I am curious ..why have the Jews of the South been so quiet? This should be our issue too!
Jews do get mentioned now, but in a very odd way.
“I feel very much like the Jews must have felt in the very beginning of the Nazi Germany takeover”
Tim Steadman said it wasn’t right to remove the flags as he protested Alabama’s far right Gov. Robert Bentley’s order to the flags taken down from the 1898 monument after the Chareston massacre forces Governor Haley to, to make a pun, change her stripes.
“Right now, this past week with everything that is going on, I feel very much like the Jews must have felt in the very beginning of the Nazi Germany takeover,” Steadman said. “I mean I do feel that way, like there is a concerted effort to wipe people like me out, to wipe out my heritage and to erase the truths of history.”
And the Jewish heritage? The Southern Jews, like good Germans during the Nazi era, supported sloavery and the Confederacy. One, Judah Benjamin, even served as Secretary of State under Jefferson Davis.
Judah Benjamin should have been someone we could remember with pride. He was the first Jew to be elected to the United States Senate. Sadly he was also the first Jew to hold a cabinet position in North America .. in the sedtious cabnet of Jefferson Davis! .
As a wealthy Louisiana slave owner and the ante bellum Senator fomr that state, Judah was an eloquent supporter of slavery.
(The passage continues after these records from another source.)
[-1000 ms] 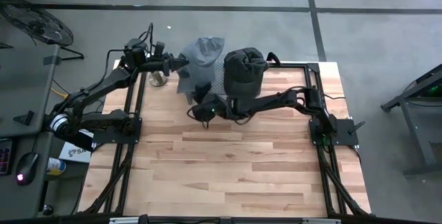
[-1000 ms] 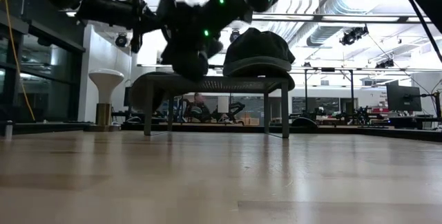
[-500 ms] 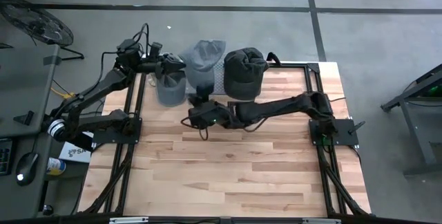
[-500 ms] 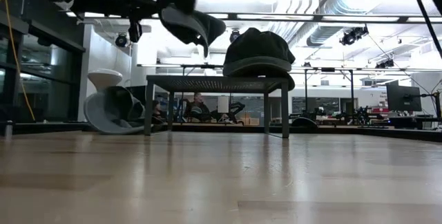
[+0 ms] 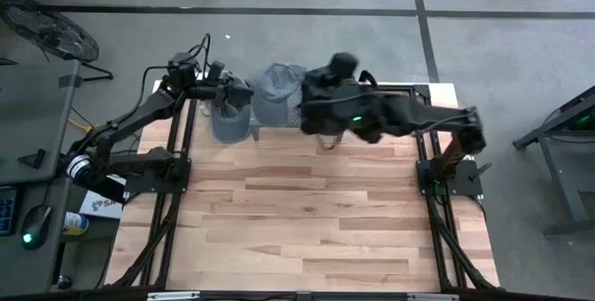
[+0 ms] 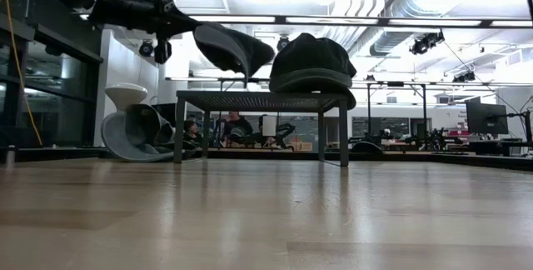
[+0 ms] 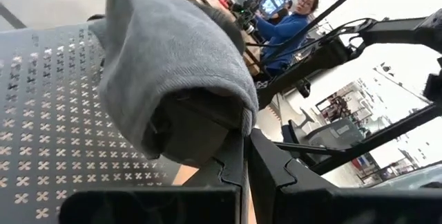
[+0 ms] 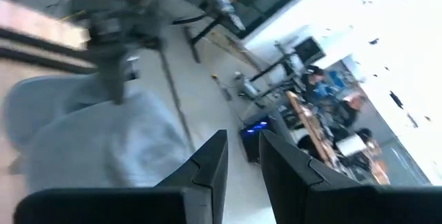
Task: Pick & Place hat
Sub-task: Stack the gray cap on top of the other gray cap on the shelf
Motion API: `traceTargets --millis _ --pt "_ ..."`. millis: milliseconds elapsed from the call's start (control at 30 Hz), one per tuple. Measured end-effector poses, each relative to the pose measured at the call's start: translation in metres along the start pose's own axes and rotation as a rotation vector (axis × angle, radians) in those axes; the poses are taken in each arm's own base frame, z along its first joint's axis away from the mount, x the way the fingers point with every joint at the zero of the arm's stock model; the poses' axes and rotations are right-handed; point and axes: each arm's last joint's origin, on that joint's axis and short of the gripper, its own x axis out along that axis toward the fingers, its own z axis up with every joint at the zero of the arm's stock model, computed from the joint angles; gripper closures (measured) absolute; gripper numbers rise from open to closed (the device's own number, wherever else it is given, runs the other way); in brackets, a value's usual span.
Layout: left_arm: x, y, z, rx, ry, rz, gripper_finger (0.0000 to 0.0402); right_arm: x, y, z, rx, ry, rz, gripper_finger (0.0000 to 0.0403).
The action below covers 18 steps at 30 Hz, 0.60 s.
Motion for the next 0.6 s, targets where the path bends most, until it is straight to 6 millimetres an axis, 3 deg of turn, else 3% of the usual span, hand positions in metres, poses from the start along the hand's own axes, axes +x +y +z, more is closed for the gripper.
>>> traceTargets --millis 233,600 --pt "0.009 0.014 -0.002 -0.012 0.026 0.018 0.0401 -0.028 -0.036 -0.009 0.035 0.045 -0.107 0.0325" --pt "0.022 0.043 -0.010 -0.118 0.072 0.123 0.0401 -0.033 -0.040 -0.014 -0.014 0.074 -0.105 0.0325"
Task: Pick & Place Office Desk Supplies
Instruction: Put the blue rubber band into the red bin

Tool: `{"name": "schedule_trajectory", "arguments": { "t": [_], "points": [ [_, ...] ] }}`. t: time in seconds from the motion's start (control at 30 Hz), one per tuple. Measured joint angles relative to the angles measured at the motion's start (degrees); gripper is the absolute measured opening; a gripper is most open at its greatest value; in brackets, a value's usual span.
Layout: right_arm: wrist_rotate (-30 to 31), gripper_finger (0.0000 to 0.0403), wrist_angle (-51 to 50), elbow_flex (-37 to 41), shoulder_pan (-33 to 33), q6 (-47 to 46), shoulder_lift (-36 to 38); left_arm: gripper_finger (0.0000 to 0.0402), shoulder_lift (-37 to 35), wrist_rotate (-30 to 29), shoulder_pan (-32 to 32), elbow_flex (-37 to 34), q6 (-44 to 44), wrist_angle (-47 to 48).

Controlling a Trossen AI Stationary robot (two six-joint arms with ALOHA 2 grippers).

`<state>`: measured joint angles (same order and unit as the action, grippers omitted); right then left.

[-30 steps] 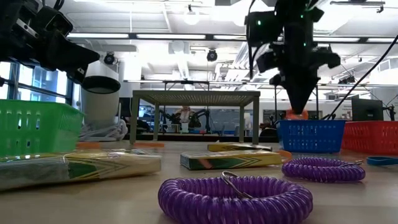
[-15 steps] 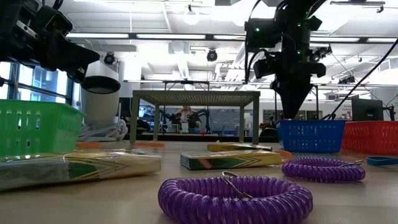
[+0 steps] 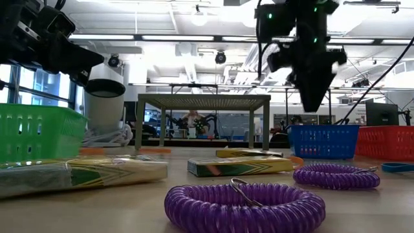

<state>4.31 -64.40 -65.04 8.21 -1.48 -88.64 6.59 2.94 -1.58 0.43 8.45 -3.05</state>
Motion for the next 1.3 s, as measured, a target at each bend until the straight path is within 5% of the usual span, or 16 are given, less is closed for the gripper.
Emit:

After secession, Jefferson Davis appointed the Jew as Attorney General, then as Secretary of War anf finally as Secretary of State.
Judah Benjamin, however, could take credit for freeing the slaves before Lincoln’s Eamancipation Proclamation. After failing to gain recognition of the Confederacy by France and the United Kingdom and with the South losing the war, this Confederate Hero advocated freeing and arming the slaves. This was done for slaves willing to fight in the gray uniforms, but these black in gray Confederate heroes were unable to save the South. Fleeing from Grant, the Confederate Cabinet met on May 2, Judah Benjamin told Davis that he wanted to separate from the presidential party by going to Bahamas where he could send instructions to foreign agents. According to historian William C. Davis, “the pragmatic secretary of state almost certainly never had any intention of returning to the South once gone”.[143] When he bade John Reagan goodbye, the Postmaster General asked where Benjamin was going. “To the farthest place from the United States, if it takes me to the middle of China.”[144]